### How to complete this task
Nothing should differ between your answer and the records.

Data excerpts
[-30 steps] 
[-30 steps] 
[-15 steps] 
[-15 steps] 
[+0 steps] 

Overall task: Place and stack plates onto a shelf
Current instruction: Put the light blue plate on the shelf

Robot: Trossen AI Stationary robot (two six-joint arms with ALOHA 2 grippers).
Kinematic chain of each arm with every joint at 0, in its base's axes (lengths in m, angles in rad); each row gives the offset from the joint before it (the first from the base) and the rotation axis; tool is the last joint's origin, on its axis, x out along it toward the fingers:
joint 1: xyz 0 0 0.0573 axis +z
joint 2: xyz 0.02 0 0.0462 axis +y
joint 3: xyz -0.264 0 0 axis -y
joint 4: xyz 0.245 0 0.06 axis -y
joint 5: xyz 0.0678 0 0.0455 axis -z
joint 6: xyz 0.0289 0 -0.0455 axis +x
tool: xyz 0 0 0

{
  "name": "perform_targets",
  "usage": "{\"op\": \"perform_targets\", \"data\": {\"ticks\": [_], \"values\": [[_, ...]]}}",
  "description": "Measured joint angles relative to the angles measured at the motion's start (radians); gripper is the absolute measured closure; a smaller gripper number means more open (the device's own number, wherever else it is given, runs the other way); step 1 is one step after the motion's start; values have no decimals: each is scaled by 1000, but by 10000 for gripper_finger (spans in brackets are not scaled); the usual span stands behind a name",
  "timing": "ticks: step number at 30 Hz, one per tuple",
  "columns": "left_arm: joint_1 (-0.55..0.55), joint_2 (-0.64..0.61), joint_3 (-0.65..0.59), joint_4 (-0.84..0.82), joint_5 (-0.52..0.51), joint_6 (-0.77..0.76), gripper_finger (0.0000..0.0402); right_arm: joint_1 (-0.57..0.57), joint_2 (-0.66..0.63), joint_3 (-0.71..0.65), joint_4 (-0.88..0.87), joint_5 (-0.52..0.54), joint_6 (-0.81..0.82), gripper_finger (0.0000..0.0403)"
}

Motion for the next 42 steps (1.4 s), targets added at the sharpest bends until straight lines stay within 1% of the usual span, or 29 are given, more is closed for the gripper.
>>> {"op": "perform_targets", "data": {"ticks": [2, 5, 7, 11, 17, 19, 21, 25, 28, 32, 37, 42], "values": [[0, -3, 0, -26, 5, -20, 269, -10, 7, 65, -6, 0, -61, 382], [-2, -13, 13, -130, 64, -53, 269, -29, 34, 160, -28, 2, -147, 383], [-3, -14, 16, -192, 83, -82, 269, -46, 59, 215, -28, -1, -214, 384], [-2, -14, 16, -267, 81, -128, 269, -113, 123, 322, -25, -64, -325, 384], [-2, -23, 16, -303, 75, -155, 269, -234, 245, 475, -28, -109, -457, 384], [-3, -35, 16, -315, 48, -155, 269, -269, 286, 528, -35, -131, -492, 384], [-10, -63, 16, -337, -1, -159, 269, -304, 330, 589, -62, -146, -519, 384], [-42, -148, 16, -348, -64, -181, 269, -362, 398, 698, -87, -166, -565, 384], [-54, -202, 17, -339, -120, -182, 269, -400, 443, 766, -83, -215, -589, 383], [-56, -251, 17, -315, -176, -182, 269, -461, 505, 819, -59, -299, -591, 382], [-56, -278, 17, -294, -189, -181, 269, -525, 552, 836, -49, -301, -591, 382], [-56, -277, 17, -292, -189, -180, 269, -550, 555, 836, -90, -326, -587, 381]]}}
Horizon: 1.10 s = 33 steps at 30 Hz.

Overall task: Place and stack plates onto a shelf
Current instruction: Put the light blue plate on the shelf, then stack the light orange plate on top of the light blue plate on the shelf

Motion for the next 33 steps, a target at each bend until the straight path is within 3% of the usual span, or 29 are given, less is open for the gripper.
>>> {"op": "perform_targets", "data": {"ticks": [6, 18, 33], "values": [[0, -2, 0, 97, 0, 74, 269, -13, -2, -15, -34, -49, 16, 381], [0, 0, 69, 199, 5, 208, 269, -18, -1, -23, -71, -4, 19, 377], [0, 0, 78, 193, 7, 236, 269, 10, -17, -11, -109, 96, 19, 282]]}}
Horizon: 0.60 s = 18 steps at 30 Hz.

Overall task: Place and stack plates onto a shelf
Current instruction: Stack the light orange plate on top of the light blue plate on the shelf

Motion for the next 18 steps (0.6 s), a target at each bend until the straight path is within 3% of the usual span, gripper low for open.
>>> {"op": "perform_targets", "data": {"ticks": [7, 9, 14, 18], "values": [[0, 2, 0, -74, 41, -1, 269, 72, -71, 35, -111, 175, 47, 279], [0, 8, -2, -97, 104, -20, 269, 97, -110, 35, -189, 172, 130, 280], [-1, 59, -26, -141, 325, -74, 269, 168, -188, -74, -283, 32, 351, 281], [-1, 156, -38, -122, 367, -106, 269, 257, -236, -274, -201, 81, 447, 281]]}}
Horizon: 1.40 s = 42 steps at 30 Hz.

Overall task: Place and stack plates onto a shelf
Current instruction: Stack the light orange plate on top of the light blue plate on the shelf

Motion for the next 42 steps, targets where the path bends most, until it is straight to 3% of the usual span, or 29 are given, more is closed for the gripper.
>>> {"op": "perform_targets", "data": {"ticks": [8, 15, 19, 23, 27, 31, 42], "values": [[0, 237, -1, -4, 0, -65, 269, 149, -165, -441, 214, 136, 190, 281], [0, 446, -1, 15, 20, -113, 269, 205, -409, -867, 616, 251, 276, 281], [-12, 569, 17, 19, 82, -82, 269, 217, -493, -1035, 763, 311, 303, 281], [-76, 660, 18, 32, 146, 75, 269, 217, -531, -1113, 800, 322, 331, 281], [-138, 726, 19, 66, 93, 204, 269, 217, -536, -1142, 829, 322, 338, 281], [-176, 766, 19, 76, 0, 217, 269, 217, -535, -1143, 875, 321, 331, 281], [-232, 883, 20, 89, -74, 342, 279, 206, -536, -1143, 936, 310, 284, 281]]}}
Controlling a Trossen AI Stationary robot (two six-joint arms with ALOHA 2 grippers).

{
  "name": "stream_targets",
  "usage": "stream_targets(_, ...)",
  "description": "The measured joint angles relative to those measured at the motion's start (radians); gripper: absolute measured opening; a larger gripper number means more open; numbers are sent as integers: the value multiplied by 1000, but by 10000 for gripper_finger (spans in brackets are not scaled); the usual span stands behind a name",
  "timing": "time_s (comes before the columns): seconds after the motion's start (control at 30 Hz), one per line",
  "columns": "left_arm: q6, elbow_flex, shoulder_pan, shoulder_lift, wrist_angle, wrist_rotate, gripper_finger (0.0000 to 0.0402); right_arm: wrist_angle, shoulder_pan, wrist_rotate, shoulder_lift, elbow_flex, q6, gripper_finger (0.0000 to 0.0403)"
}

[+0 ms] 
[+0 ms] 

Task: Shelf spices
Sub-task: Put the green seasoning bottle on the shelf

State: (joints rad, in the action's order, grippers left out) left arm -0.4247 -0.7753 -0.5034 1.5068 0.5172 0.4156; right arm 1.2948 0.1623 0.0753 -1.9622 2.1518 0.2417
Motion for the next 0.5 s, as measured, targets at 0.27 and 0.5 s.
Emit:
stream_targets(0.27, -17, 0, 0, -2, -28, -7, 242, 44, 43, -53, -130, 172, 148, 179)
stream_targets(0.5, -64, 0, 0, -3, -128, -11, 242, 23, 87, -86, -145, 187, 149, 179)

### Task solution
[-30 steps] 
[-30 steps] 
[-15 steps] 
[-15 steps] 
[+0 steps] 

Overall task: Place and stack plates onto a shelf
Current instruction: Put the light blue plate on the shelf

Robot: Trossen AI Stationary robot (two six-joint arms with ALOHA 2 grippers).
Kinematic chain of each arm with every joint at 0, in its base's axes (lengths in m, angles in rad); each row gives the offset from the joint before it (the first from the base) and the rotation axis; tool is the last joint's origin, on its axis, x out along it toward the fingers:
joint 1: xyz 0 0 0.0573 axis +z
joint 2: xyz 0.02 0 0.0462 axis +y
joint 3: xyz -0.264 0 0 axis -y
joint 4: xyz 0.245 0 0.06 axis -y
joint 5: xyz 0.0678 0 0.0455 axis -z
joint 6: xyz 0.0289 0 -0.0455 axis +x
tool: xyz 0 0 0

{
  "name": "perform_targets",
  "usage": "{\"op\": \"perform_targets\", \"data\": {\"ticks\": [_], \"values\": [[_, ...]]}}",
  "description": "Measured joint angles relative to the angles measured at the motion's start (radians); gripper is the absolute measured closure; a smaller gripper number means more open (the device's own number, wherever else it is given, runs the other way); step 1 is one step after the motion's start; values have no decimals: each is scaled by 1000, but by 10000 for gripper_finger (spans in brackets are not scaled); the usual span stands behind a name",
  "timing": "ticks: step number at 30 Hz, one per tuple",
  "columns": "left_arm: joint_1 (-0.55..0.55), joint_2 (-0.64..0.61), joint_3 (-0.65..0.59), joint_4 (-0.84..0.82), joint_5 (-0.52..0.51), joint_6 (-0.77..0.76), gripper_finger (0.0000..0.0402); right_arm: joint_1 (-0.57..0.57), joint_2 (-0.66..0.63), joint_3 (-0.71..0.65), joint_4 (-0.88..0.87), joint_5 (-0.52..0.54), joint_6 (-0.81..0.82), gripper_finger (0.0000..0.0403)"
}

Motion for the next 42 steps (1.4 s), targets added at the sharpest bends until straight lines stay within 1% of the usual span, or 29 are given, more is closed for the gripper.
>>> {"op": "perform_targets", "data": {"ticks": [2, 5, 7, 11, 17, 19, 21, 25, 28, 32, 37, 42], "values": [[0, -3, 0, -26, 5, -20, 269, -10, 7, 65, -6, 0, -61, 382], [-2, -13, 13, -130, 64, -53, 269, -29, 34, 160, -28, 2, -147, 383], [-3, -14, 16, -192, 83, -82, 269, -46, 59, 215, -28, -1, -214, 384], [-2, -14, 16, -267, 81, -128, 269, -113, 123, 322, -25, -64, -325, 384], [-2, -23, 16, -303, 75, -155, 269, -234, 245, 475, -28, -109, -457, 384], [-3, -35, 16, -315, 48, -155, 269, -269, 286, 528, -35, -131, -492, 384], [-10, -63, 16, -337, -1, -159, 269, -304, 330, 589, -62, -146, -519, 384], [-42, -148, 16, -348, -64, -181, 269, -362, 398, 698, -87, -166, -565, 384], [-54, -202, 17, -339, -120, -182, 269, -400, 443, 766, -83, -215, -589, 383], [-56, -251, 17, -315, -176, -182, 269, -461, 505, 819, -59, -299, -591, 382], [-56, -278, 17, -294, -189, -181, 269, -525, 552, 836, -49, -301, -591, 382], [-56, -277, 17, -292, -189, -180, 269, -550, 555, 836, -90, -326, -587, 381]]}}
Horizon: 1.10 s = 33 steps at 30 Hz.

Overall task: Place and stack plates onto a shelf
Current instruction: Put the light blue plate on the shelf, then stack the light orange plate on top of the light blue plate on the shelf

Motion for the next 33 steps, a target at each bend until the straight path is within 3% of the usual span, or 29 are given, less is open for the gripper.
>>> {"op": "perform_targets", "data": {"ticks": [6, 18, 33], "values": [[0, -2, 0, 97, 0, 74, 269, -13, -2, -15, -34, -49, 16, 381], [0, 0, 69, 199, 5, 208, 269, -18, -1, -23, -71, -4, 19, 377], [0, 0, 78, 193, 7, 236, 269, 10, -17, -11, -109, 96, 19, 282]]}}
Horizon: 0.60 s = 18 steps at 30 Hz.

Overall task: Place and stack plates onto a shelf
Current instruction: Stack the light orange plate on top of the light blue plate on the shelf

Motion for the next 18 steps (0.6 s), a target at each bend until the straight path is within 3% of the usual span, gripper low for open.
>>> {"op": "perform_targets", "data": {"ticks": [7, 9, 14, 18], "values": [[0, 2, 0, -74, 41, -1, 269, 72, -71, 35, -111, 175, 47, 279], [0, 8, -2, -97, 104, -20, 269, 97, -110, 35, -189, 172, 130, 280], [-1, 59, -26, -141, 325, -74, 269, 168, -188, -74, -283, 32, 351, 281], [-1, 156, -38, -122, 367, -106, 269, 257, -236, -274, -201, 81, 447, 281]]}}
Horizon: 1.40 s = 42 steps at 30 Hz.

Overall task: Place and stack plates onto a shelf
Current instruction: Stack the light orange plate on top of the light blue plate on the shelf

Motion for the next 42 steps, targets where the path bends most, until it is straight to 3% of the usual span, or 29 are given, more is closed for the gripper.
>>> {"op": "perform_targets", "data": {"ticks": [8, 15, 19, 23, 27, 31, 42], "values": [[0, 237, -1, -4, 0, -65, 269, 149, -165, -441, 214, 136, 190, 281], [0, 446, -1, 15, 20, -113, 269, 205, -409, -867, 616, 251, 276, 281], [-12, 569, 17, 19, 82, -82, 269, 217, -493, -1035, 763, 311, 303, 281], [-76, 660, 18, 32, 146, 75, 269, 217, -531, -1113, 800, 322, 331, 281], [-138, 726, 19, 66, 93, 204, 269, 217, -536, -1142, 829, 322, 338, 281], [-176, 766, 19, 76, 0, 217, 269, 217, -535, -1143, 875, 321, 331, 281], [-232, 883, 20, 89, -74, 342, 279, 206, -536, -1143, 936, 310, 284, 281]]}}
Controlling a Trossen AI Stationary robot (two six-joint arms with ALOHA 2 grippers).

{
  "name": "stream_targets",
  "usage": "stream_targets(_, ...)",
  "description": "The measured joint angles relative to those measured at the motion's start (radians); gripper: absolute measured opening; a larger gripper number means more open; numbers are sent as integers: the value multiplied by 1000, but by 10000 for gripper_finger (spans in brackets are not scaled); the usual span stands behind a name",
  "timing": "time_s (comes before the columns): seconds after the motion's start (control at 30 Hz), one per line",
  "columns": "left_arm: q6, elbow_flex, shoulder_pan, shoulder_lift, wrist_angle, wrist_rotate, gripper_finger (0.0000 to 0.0402); right_arm: wrist_angle, shoulder_pan, wrist_rotate, shoulder_lift, elbow_flex, q6, gripper_finger (0.0000 to 0.0403)"
}

[+0 ms] 
[+0 ms] 

Task: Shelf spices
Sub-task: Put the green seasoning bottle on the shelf

State: (joints rad, in the action's order, grippers left out) left arm -0.4247 -0.7753 -0.5034 1.5068 0.5172 0.4156; right arm 1.2948 0.1623 0.0753 -1.9622 2.1518 0.2417
Motion for the next 0.5 s, as measured, targets at 0.27 and 0.5 s.
Emit:
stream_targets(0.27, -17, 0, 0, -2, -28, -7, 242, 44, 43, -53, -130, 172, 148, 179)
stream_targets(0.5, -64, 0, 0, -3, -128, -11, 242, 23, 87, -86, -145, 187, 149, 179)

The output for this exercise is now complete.